(脊髄疾患の概要も参照のこと。)
脊髄硬膜外膿瘍は通常,胸椎または腰椎領域に生じる。基礎疾患としてしばしば感染症があり,その部位は離れている(例,心内膜炎,皮膚のせつ,歯の膿瘍)こともあれば,近接している(例,化膿性脊椎炎,褥瘡,後腹膜膿瘍)こともある。約3分の1の症例では原因を特定できない。最も頻度の高い原因菌は黄色ブドウ球菌(Staphylococcus aureus)であり,次いで大腸菌(Escherichia coli)と混合性の嫌気性菌である。ときに,胸椎の結核性膿瘍が原因のこともある(Pott病)。まれに,同様の膿瘍が硬膜下腔に起こる。
症状と徴候
診断
神経脱落症状を予防または最小限に抑えるために速やかな治療が必要であるため,非外傷性の有意な背部痛がある患者では,特に脊椎上に限局性の叩打痛がある場合や,発熱がみられるか最近の感染歴または歯科処置歴がある場合には,脊髄硬膜外膿瘍を疑うべきである。特徴的な神経脱落症状はより特異的であるが,遅れて出現する場合があるため,そのような神経脱落症状の出現を待って画像検査を遅らせることは,転帰の悪化につながる可能性が高い。

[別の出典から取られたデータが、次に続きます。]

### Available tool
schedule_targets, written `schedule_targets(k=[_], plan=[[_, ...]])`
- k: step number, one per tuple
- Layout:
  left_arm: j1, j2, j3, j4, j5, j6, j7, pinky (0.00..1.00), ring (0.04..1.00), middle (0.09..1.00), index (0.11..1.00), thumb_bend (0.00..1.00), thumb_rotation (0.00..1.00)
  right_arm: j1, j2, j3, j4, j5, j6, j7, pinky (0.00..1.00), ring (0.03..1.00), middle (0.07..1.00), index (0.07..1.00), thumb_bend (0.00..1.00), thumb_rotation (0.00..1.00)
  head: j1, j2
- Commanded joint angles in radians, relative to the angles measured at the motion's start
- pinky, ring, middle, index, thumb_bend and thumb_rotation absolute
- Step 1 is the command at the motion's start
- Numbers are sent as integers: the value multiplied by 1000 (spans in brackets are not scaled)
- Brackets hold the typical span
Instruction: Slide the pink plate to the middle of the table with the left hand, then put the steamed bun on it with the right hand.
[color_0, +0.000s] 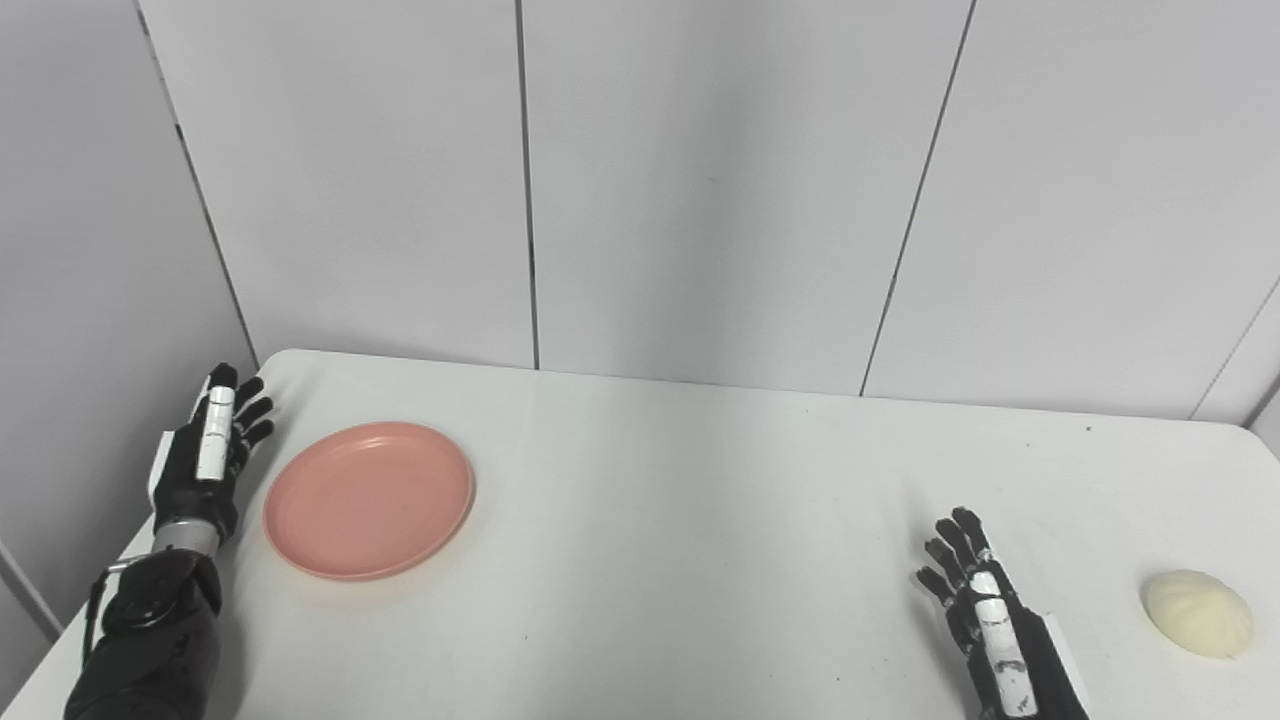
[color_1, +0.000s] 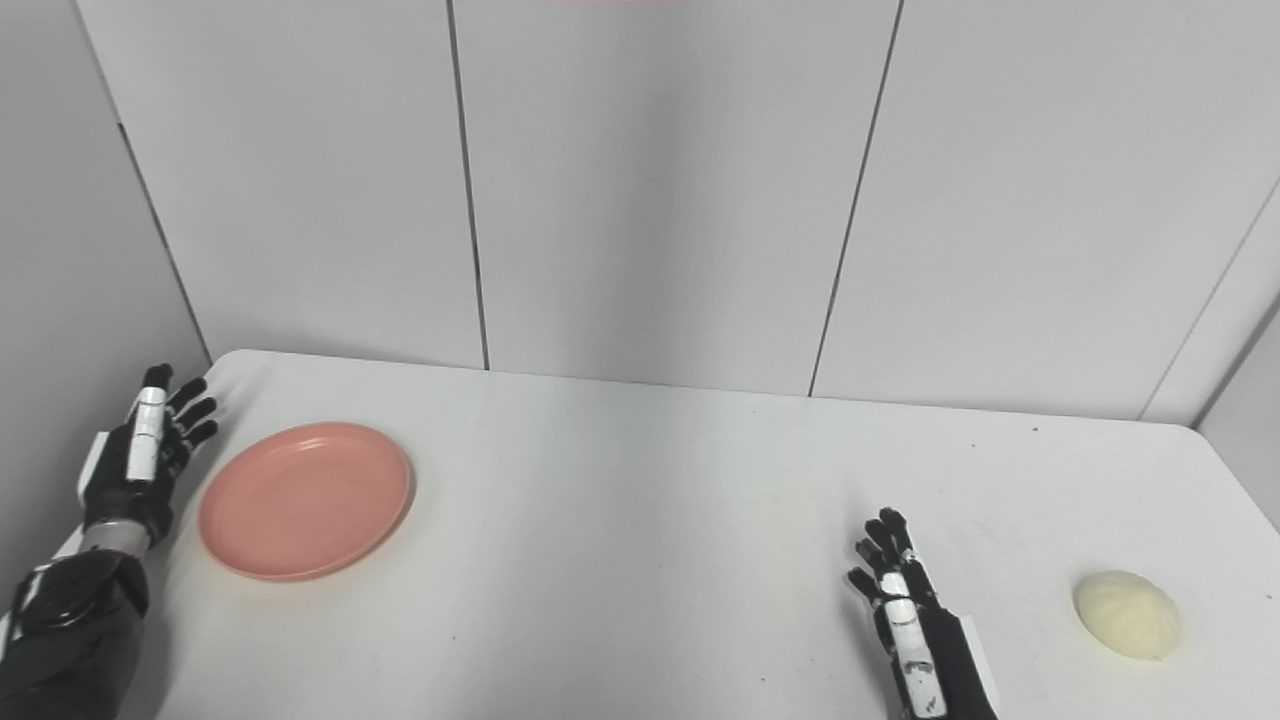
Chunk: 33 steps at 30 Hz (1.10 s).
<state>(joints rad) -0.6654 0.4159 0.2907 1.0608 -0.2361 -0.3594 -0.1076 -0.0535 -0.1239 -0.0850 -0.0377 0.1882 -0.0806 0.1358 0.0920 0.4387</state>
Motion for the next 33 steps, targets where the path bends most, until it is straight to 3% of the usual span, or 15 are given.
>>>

脊髄硬膜外膿瘍の診断はMRIによるが,MRIが利用できない場合は,脊髄造影とそれに続いてCTを施行してもよい。血液および感染部位からの検体の培養を行う。
膿瘍が完全に髄液の流れを閉塞している場合,腰椎穿刺は脊髄ヘルニアの誘因になる可能性があるため禁忌である。単純X線はルーチンに適応とはならないが,施行すれば約3分の1の患者で骨髄炎が認められる。赤沈値は上昇するが,この所見は非特異的である。
治療
抗菌薬投与と場合により膿瘍穿刺吸引の併用で十分な場合もあるが,膿瘍が神経学的障害(例,麻痺,腸または膀胱機能障害)を引き起こしている場合は,直ちに外科的ドレナージを施行する。膿のグラム染色および培養を行う。培養結果が出るまでは,脳膿瘍の場合と同様,黄色ブドウ球菌と嫌気性菌をカバーする抗菌薬を投与する。膿瘍が神経外科処置後に発生した場合は,グラム陰性細菌をカバーするためにアミノグリコシド系薬剤を追加する。